Aun cuando la sura 5.60 del Corán condena expresamente a los judíos, pero también a los demás infieles, por haberse convertido en monos y cerdos (un motivo temático muy destacado en la predicación musulmana salafista reciente), y el Corán califica la carne de cerdo de impura o incluso de «abominable», los musulmanes parecen no percibir ninguna ironía en la adopción de este tabú exclusivamente judío. El auténtico horror al puerco se manifiesta en todo el mundo islámico. Un buen ejemplo de ello sería la prohibición permanente de la novela
Rebelión en la granja,
de George Orwell, una de las fábulas más exquisitas y valiosas de la modernidad, de cuya lectura se priva a los escolares musulmanes. He examinado con detenimiento algunas de las prohibiciones expresas redactadas por los ministros de educación árabes, que son tan estúpidos que son incapaces de percibir el papel maligno y dictatorial que desempeñan los cerdos en la historia.

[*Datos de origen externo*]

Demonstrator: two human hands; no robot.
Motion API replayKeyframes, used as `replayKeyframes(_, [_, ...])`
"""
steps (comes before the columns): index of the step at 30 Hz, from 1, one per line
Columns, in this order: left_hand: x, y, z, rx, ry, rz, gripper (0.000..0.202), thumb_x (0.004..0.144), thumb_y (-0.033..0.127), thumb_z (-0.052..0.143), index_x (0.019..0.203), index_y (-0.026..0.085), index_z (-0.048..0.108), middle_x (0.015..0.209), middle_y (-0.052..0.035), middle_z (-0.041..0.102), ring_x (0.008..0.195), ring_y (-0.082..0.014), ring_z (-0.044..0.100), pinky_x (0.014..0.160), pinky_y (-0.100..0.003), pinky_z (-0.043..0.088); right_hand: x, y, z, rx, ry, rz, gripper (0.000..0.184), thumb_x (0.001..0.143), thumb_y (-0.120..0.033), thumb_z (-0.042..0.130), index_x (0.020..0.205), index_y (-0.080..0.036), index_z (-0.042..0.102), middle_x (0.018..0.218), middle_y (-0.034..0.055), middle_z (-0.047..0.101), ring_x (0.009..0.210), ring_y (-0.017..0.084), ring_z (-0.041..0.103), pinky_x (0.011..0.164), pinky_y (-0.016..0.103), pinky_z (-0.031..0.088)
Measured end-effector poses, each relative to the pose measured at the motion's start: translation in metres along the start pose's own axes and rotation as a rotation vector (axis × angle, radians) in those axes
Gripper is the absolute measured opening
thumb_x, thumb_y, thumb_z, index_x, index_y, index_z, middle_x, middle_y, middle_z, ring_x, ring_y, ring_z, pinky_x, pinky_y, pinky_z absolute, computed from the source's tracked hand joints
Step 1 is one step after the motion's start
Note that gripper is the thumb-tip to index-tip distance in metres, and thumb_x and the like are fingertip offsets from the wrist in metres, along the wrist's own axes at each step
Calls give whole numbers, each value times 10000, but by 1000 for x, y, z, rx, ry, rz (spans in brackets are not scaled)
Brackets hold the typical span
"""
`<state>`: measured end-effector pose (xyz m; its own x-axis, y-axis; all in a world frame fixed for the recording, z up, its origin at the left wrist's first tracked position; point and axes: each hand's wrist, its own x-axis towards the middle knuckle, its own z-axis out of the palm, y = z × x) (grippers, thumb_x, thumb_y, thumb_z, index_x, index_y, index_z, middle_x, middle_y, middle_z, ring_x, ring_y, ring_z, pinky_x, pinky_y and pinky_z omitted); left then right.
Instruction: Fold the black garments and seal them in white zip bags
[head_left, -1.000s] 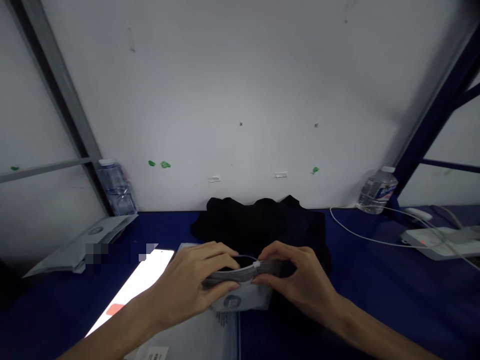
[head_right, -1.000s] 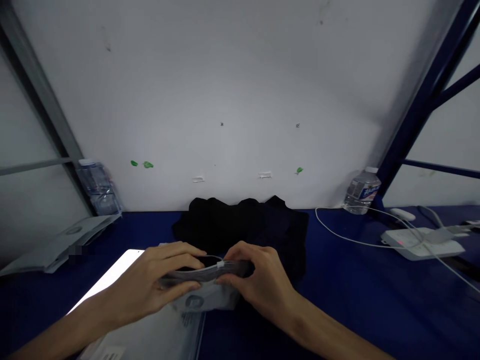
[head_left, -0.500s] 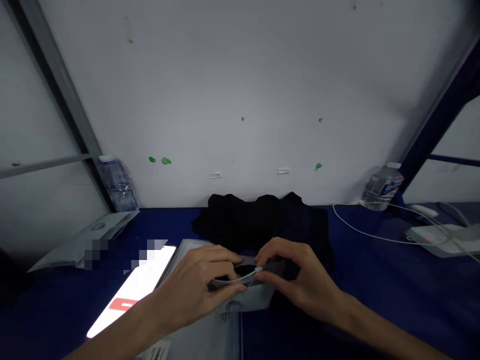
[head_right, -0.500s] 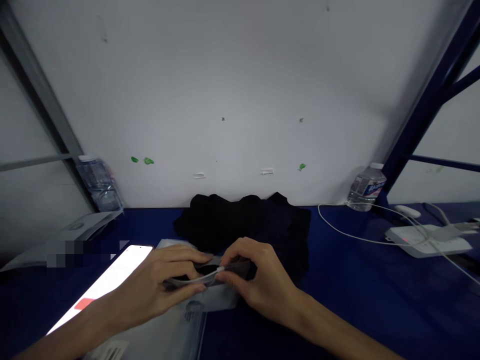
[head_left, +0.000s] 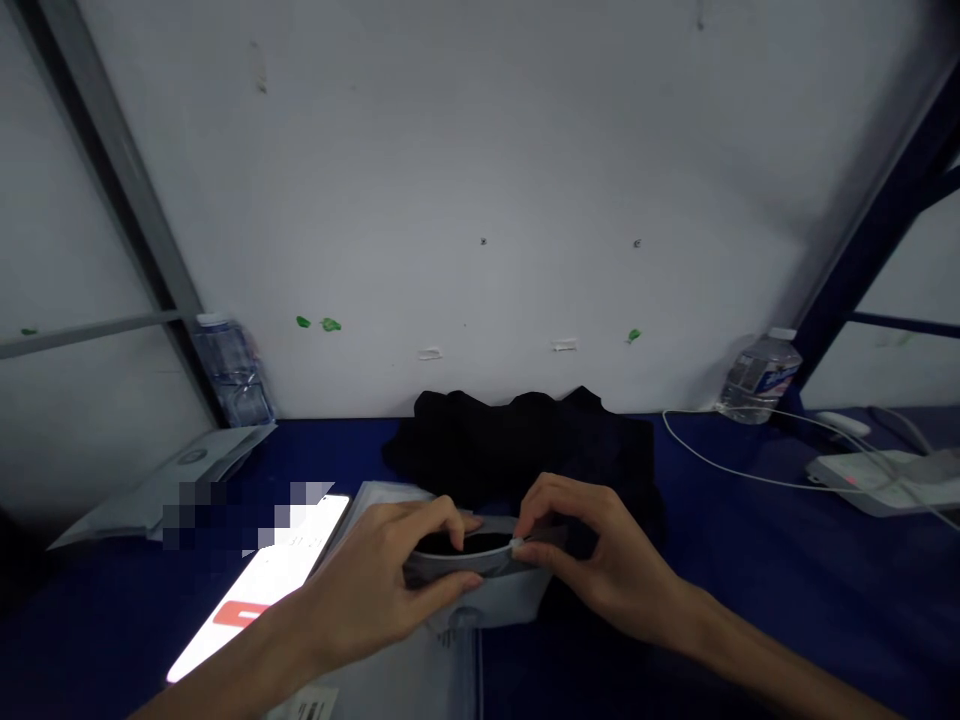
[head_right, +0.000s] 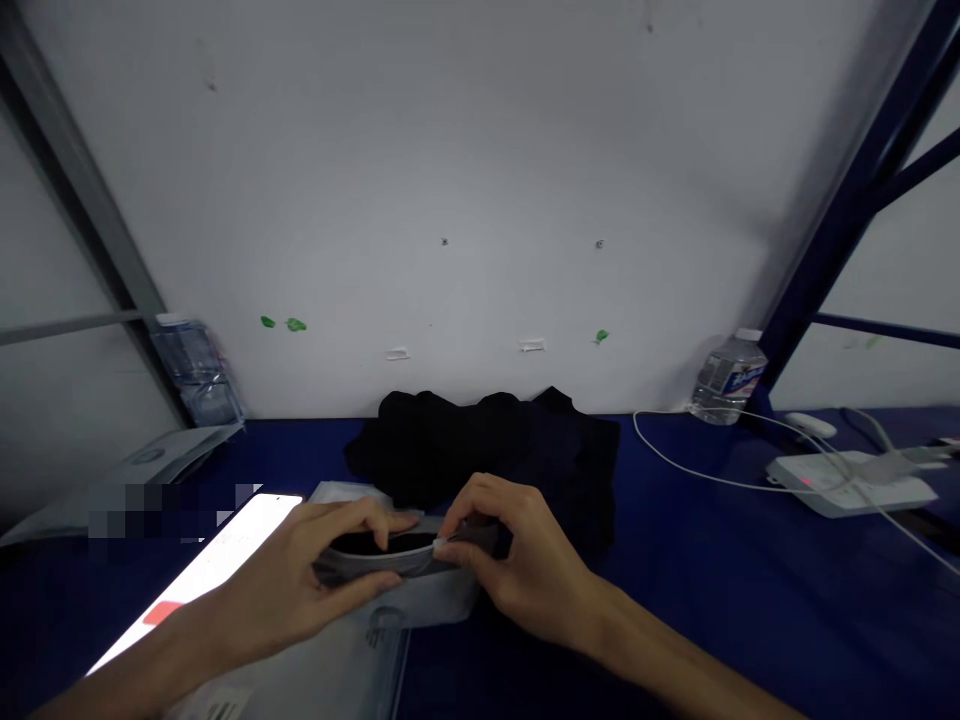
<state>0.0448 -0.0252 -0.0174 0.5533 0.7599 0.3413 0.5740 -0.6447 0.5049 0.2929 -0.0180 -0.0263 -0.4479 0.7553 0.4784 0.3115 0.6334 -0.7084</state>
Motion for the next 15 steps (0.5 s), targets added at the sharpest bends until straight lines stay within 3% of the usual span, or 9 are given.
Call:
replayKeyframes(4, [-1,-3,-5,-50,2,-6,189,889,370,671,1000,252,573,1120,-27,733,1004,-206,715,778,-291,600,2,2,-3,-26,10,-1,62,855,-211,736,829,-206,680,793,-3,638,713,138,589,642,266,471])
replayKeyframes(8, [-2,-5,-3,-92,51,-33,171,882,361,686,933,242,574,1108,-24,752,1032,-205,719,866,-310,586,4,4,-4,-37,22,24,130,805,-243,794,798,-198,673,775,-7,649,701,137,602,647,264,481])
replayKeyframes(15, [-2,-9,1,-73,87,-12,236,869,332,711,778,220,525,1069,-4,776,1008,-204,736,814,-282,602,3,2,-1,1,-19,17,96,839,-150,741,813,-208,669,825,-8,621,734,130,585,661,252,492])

De hecho, a Orwell le disgustaban los cerdos como consecuencia de su fracaso como pequeño granjero, y muchas personas que han tenido que trabajar con estos difíciles animales en granjas comparten este rechazo. Amontonados en pocilgas, los cerdos suelen actuar de forma canallesca, por así decirlo, y mantener ruidosas y desagradables peleas. En algunos casos han devorado a sus propias crías e incluso sus propios excrementos, mientras que su tendencia a exhibir cierta galantería indiscriminada y pródiga suele resultar desagradable a las personas más sensibles. Pero con frecuencia se ha informado de que, si se deja que los cerdos sigan sus inclinaciones naturales y se les asegura el suficiente espacio, se mantendrán muy limpios, construirán pequeñas enramadas, criarán familia y entablarán cierta interacción social con otros cerdos. Estas criaturas también hacen gala de muchos signos de inteligencia, y se ha estudiado que la proporción determinante (entre el peso del cerebro y el peso corporal) es casi tan elevada en ellos como en los delfines. El cerdo tiene mucha capacidad para adaptarse a su entorno, como atestiguan los verracos asilvestrados y los «cerdos salvajes» en contraposición a los gorrinos de crianza y los juguetones cochinillos más cercanos a nuestra experiencia de la especie. Pero esa pezuña partida, las manos del cerdo, se convirtieron en un símbolo diabólico para los temerosos, y me atrevería a decir que resulta fácil conjeturar qué fue primero, si el diablo o el cerdo. Sería absurdo preguntarse cómo el diseñador de todas las cosas concibió una criatura tan versátil y a continuación ordenó al mamífero superior, también de su creación, que lo evitara por completo si no quería contrariarle eternamente. Pero hay muchos mamíferos, inteligentes para otras cosas, a los que afecta la creencia de que el cielo detesta el jamón.